[conlang] Digest Number 9282

conlang Sat, 11 May 2013 06:49:04 -0700

There are 6 messages in this issue.

Topics in this digest:

1a. Re: Typical lexicon size in natlangs    
    From: R A Brown
1b. Re: Typical lexicon size in natlangs    
    From: Padraic Brown
1c. Re: Typical lexicon size in natlangs    
    From: Jim Henry
1d. Re: Typical lexicon size in natlangs    
    From: Tristan

2a. Conaccents.    
    From: Leonardo Castro
2b. Re: Conaccents.    
    From: Nina-Kristine Johnson

Messages
________________________________________________________________________
1a. Re: Typical lexicon size in natlangs
    Posted by: "R A Brown" [email protected] 
    Date: Sat May 11, 2013 12:15 am ((PDT))

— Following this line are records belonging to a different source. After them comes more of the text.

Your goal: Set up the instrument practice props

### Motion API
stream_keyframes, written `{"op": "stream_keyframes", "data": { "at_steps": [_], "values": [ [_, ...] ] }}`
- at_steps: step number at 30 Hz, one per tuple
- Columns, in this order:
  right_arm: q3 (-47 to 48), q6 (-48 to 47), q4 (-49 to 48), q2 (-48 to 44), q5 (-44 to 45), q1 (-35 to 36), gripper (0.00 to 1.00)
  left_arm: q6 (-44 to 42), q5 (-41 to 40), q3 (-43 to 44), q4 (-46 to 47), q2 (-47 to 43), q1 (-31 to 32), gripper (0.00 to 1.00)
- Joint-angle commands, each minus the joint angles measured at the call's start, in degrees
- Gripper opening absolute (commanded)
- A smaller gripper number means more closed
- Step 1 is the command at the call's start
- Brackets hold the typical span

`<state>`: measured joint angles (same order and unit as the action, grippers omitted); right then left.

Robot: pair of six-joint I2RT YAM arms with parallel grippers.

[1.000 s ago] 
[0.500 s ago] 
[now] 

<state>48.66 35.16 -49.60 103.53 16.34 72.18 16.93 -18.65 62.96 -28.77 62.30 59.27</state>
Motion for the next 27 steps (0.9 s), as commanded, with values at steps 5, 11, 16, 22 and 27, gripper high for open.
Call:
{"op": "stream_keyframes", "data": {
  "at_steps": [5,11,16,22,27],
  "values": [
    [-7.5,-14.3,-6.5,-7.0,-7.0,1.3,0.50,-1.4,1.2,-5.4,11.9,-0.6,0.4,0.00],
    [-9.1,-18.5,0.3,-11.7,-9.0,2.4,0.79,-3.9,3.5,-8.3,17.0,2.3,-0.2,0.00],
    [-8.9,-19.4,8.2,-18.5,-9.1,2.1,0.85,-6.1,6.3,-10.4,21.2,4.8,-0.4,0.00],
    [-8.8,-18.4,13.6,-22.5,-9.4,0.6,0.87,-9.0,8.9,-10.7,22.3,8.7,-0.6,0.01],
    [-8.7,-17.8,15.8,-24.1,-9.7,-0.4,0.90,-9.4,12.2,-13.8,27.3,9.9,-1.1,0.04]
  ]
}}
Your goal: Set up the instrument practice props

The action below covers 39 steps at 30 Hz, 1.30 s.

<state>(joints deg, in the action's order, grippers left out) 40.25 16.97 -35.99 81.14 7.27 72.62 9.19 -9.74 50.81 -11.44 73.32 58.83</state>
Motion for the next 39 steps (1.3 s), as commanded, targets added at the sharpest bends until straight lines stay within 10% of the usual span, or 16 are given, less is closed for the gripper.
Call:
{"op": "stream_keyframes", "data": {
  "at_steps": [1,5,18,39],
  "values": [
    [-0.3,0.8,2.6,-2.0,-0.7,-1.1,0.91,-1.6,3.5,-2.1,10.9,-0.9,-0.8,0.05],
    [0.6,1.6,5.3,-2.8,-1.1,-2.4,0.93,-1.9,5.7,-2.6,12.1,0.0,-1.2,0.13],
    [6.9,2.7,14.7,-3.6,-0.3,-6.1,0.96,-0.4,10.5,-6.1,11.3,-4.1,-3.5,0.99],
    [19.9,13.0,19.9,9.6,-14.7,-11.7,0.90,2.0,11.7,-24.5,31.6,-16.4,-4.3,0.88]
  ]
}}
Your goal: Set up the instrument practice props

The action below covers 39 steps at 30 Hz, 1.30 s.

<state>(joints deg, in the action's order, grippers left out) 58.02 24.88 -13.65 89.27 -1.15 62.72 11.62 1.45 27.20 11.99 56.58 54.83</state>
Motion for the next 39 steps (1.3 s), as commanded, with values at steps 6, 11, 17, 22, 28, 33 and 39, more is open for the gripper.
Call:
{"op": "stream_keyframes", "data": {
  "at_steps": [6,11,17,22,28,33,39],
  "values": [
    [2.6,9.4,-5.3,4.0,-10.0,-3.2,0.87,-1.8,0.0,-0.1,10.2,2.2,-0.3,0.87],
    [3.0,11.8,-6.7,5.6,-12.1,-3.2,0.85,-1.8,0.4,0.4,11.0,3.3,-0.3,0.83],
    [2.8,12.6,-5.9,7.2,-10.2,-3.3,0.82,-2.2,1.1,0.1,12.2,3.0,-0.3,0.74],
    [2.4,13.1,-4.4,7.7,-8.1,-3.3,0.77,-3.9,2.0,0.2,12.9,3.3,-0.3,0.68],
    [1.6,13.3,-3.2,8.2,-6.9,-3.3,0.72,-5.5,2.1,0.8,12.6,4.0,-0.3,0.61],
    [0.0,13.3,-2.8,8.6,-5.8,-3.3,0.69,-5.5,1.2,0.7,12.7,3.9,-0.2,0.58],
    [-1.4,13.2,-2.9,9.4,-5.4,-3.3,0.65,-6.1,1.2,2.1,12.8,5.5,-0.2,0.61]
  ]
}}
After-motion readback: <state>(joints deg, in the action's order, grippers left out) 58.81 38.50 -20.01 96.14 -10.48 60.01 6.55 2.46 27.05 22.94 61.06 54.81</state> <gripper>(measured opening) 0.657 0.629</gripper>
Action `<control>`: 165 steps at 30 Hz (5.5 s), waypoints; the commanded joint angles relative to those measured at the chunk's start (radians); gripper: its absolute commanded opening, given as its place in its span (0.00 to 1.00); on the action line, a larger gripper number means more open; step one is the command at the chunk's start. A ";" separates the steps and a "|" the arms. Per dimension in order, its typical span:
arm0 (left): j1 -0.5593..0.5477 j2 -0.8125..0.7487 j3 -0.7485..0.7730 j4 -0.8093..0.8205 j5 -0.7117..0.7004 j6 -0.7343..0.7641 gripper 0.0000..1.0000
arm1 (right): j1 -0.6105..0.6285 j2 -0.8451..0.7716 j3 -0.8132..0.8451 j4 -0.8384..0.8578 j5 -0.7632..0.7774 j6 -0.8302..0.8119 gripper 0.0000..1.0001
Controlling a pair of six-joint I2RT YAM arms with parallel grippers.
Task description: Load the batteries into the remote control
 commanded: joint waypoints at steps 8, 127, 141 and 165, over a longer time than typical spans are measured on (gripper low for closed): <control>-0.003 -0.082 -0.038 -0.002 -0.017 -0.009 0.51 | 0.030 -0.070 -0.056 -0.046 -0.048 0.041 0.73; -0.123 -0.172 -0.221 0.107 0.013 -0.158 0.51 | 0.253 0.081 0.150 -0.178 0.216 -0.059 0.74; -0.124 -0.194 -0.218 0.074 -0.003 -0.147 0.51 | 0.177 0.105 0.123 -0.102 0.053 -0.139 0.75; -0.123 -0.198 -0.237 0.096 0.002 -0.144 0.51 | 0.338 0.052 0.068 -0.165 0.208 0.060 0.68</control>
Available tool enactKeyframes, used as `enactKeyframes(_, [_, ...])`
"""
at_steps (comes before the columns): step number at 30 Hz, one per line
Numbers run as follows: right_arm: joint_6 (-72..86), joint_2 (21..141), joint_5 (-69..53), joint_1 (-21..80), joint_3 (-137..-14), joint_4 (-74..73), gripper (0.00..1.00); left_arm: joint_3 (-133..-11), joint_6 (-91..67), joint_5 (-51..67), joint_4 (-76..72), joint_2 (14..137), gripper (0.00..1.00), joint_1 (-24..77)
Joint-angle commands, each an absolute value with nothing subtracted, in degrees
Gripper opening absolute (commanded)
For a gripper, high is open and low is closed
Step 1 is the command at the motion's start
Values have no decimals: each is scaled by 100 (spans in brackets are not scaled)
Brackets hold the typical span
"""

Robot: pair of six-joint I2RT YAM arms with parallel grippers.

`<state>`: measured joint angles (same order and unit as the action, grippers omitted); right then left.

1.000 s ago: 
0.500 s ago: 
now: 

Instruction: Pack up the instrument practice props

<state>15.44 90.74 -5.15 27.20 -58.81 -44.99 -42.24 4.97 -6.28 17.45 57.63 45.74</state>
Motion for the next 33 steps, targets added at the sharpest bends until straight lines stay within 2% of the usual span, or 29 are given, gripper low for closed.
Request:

On 11/05/2013 06:42, H. S. Teoh wrote:
> On Fri, May 10, 2013 at 09:28:33PM -0700, Padraic Brown
> wrote:
>> --- On Fri, 5/10/13, H. S. Teoh wrote:
>>
>>> What's the typical lexicon size of a natlang? What's
>>>  the smallest known lexicon size of a natlang? The
>>> largest?
>>
>> This line of inquiry was discussed here a couple months
>> ago. I was chided for suggesting that in order to
>> discover which language has the largest lexicon you
>> actually have to count all the words in the lexicon.
>> And also for suggesting that "all the words" means ALL
>>  THE WORDS. Was also chided for "linguistic dick
>> comparing" or some such puerile term. All of these are
>>  interesting and valid questions. Though I'm not
>> certain anything really got answered. :/ You might
>> check the Archive for the discussion.
>
> I remember that discussion. But it was only about
> English, though.

Yes, it was - and more specifically it was about the claim
that English has a larger lexicon than any other language -
hence the "linguistic dick comparing" thing, especially
when English was defined to include the Saxon of the early
Germanic settlers in this island.

> I'm wondering what the situation looks like
> cross-linguistically.
>
> But yes, it's a vast complicated question because what
> constitutes a "word" is far from clear-cut, and which
> words to include/exclude are also far from obvious.

Yes - all true.  All languages will borrow vocabulary.  At
what point is a borrowed word not considered foreign?

Also with languages like Old English we can never know _ALL
the words_; all we know are those lexical items that got
written down in works that either survived or got copied.
In any 'dead language' we will have only a fraction of the
total lexicon.

> Your proposal was to count ALL THE WORDS, which means
> everything from Old English up to the present. But why
> stop there? After all, Old English words came from
> proto-Germanic, and if we're going to include words that
>  are no longer in use, we should include everything up to
>  PIE too.

But as we get further and further back in time the data
becomes less and less complete.  With PIE, indeed, we have
no written record and any lexicon will be a reconstruction
at best of only part of its total lexicon.  But as you are
suggest _ALL the words_ is the problem and IMHO fairly
meaningless.

[snip]

> Which is why I conceded that there is no universal or
> even consistent answer to my questions. But suppose we
> arbitrarily adopt one metric, whatever that may be, no
> matter how arbitrary or silly its definition may be.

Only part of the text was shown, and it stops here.